Required work
The response must contain the complete data, printed exactly.

(Items listed in a dataset)

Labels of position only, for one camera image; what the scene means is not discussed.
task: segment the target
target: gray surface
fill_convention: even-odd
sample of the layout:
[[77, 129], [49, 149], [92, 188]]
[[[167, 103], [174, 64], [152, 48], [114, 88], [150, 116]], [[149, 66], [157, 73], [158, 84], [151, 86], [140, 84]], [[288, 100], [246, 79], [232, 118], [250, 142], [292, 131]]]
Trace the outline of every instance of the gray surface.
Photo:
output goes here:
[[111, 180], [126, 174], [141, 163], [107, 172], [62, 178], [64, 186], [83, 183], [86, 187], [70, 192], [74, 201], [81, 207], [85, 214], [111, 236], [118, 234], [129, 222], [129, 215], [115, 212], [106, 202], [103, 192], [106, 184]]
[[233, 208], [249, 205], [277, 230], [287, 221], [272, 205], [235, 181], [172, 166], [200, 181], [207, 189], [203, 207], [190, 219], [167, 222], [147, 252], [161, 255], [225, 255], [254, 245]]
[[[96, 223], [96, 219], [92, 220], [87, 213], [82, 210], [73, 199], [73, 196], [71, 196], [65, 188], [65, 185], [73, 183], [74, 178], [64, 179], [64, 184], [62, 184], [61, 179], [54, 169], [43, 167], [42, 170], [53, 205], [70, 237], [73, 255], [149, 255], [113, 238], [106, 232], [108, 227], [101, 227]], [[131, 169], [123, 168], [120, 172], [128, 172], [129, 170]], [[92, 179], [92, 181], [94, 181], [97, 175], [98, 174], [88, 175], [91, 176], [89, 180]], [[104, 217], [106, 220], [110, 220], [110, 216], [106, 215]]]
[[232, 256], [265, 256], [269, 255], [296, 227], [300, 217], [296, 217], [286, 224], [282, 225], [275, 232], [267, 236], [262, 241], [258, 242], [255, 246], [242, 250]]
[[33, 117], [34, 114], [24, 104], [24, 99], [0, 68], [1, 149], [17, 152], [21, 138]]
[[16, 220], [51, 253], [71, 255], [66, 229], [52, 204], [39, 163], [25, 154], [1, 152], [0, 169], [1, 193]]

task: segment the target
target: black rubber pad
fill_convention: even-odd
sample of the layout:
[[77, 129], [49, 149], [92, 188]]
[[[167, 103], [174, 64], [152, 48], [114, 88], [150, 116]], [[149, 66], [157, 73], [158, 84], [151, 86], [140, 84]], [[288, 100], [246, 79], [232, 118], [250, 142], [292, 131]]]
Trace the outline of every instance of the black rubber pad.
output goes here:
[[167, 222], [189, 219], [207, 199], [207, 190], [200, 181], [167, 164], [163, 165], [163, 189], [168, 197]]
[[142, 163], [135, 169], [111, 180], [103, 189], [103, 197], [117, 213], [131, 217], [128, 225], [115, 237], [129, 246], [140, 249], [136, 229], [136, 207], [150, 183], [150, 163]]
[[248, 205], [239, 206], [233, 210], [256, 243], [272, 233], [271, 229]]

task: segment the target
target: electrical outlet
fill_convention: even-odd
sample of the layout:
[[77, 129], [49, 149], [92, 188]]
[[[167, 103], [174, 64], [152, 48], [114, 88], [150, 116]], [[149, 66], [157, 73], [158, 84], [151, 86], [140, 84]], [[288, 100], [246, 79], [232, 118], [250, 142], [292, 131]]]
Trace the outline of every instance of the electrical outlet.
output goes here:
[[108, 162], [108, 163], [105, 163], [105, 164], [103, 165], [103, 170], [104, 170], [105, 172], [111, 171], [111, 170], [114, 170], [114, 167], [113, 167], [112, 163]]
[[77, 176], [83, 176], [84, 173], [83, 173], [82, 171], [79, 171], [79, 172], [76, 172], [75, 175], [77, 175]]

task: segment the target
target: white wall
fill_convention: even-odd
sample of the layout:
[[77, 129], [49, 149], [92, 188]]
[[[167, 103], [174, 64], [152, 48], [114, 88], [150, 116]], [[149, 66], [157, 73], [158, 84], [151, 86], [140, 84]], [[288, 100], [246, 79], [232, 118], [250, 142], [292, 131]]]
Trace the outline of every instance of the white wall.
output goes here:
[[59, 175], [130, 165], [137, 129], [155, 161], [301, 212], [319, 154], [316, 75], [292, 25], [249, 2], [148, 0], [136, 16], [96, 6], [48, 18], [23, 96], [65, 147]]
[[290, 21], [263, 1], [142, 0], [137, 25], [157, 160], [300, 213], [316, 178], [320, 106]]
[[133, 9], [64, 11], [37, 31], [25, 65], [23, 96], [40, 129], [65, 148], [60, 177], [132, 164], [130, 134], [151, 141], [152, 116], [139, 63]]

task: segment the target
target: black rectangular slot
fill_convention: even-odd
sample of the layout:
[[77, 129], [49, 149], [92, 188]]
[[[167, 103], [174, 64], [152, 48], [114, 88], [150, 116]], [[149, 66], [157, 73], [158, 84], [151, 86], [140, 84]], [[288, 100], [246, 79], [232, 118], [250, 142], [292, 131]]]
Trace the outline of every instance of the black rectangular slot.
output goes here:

Result of this task
Labels of position only, for one camera image; what the scene means is not discussed.
task: segment the target
target: gray surface
fill_convention: even-odd
sample of the layout:
[[77, 129], [49, 149], [92, 188]]
[[[167, 103], [174, 64], [152, 48], [114, 88], [150, 116]], [[149, 66], [157, 73], [158, 84], [151, 86], [140, 84]], [[288, 100], [246, 79], [232, 118], [250, 142], [292, 131]]]
Trace the outline of every instance of the gray surface.
Photo:
output goes here:
[[111, 180], [126, 174], [141, 163], [107, 172], [62, 178], [64, 186], [83, 183], [86, 187], [70, 192], [74, 201], [81, 207], [85, 214], [111, 236], [118, 234], [129, 222], [129, 215], [115, 212], [106, 202], [103, 192], [106, 184]]
[[233, 208], [249, 205], [277, 230], [287, 221], [272, 205], [235, 181], [172, 166], [200, 181], [207, 189], [203, 207], [190, 219], [167, 222], [147, 252], [161, 255], [225, 255], [254, 245]]
[[[96, 223], [96, 219], [92, 220], [87, 213], [82, 210], [73, 199], [73, 196], [71, 196], [65, 188], [65, 185], [73, 183], [74, 178], [64, 179], [64, 184], [62, 184], [61, 179], [54, 169], [43, 167], [42, 170], [53, 205], [70, 237], [73, 255], [149, 255], [113, 238], [106, 232], [108, 227], [101, 227]], [[131, 169], [123, 168], [120, 172], [128, 172], [129, 170]], [[92, 179], [92, 181], [94, 181], [97, 175], [98, 174], [88, 175], [91, 176], [89, 180]], [[104, 217], [106, 220], [110, 220], [110, 216], [106, 215]]]
[[232, 256], [265, 256], [269, 255], [296, 227], [300, 217], [296, 217], [286, 224], [282, 225], [275, 232], [267, 236], [262, 241], [258, 242], [255, 246], [242, 250]]
[[33, 117], [34, 114], [24, 104], [24, 99], [0, 68], [1, 149], [17, 152], [21, 138]]
[[16, 220], [51, 253], [71, 255], [66, 229], [52, 204], [39, 163], [25, 154], [1, 152], [0, 169], [1, 193]]

task: segment the target
target: black rubber pad
fill_convention: even-odd
sample of the layout:
[[77, 129], [49, 149], [92, 188]]
[[[167, 103], [174, 64], [152, 48], [114, 88], [150, 116]], [[149, 66], [157, 73], [158, 84], [151, 86], [140, 84]], [[288, 100], [246, 79], [232, 118], [250, 142], [292, 131]]]
Trace the outline of every instance of the black rubber pad.
output goes here:
[[167, 222], [189, 219], [207, 199], [207, 190], [200, 181], [167, 164], [163, 165], [163, 189], [168, 197]]
[[142, 163], [135, 169], [111, 180], [103, 189], [103, 197], [117, 213], [131, 217], [128, 225], [115, 237], [129, 246], [140, 249], [136, 229], [136, 207], [150, 183], [150, 163]]
[[248, 205], [239, 206], [233, 210], [256, 243], [272, 233], [271, 229]]

task: segment the target
target: electrical outlet
fill_convention: even-odd
sample of the layout:
[[77, 129], [49, 149], [92, 188]]
[[[167, 103], [174, 64], [152, 48], [114, 88], [150, 116]], [[149, 66], [157, 73], [158, 84], [151, 86], [140, 84]], [[288, 100], [246, 79], [232, 118], [250, 142], [292, 131]]]
Trace the outline of every instance of the electrical outlet.
output goes here:
[[108, 162], [108, 163], [105, 163], [105, 164], [103, 165], [103, 170], [104, 170], [105, 172], [111, 171], [111, 170], [114, 170], [114, 167], [113, 167], [112, 163]]
[[77, 176], [83, 176], [84, 173], [83, 173], [82, 171], [79, 171], [79, 172], [76, 172], [75, 175], [77, 175]]

task: segment the target
target: white wall
fill_convention: even-odd
sample of the layout:
[[77, 129], [49, 149], [92, 188]]
[[[167, 103], [174, 64], [152, 48], [114, 88], [150, 116]], [[149, 66], [157, 73], [158, 84], [151, 86], [140, 84]], [[288, 100], [246, 79], [232, 118], [250, 142], [292, 131]]]
Trace the outline of every instance of the white wall.
output goes here:
[[59, 175], [130, 165], [137, 129], [155, 161], [301, 212], [319, 154], [316, 75], [292, 25], [249, 2], [148, 0], [136, 16], [96, 6], [48, 18], [23, 96], [65, 147]]
[[290, 21], [263, 1], [142, 0], [137, 25], [157, 160], [300, 213], [316, 178], [320, 106]]
[[133, 9], [64, 11], [37, 31], [25, 65], [23, 96], [40, 129], [65, 148], [60, 177], [132, 164], [130, 134], [151, 141], [152, 116], [139, 63]]

task: segment the target
target: black rectangular slot
fill_convention: even-odd
sample of the layout:
[[77, 129], [49, 149], [92, 188]]
[[[167, 103], [174, 64], [152, 48], [114, 88], [150, 116]], [[149, 66], [157, 73], [158, 84], [151, 86], [140, 84]], [[288, 100], [246, 79], [232, 118], [250, 142], [292, 131]]]
Trace the outline of every instance of the black rectangular slot.
output goes here:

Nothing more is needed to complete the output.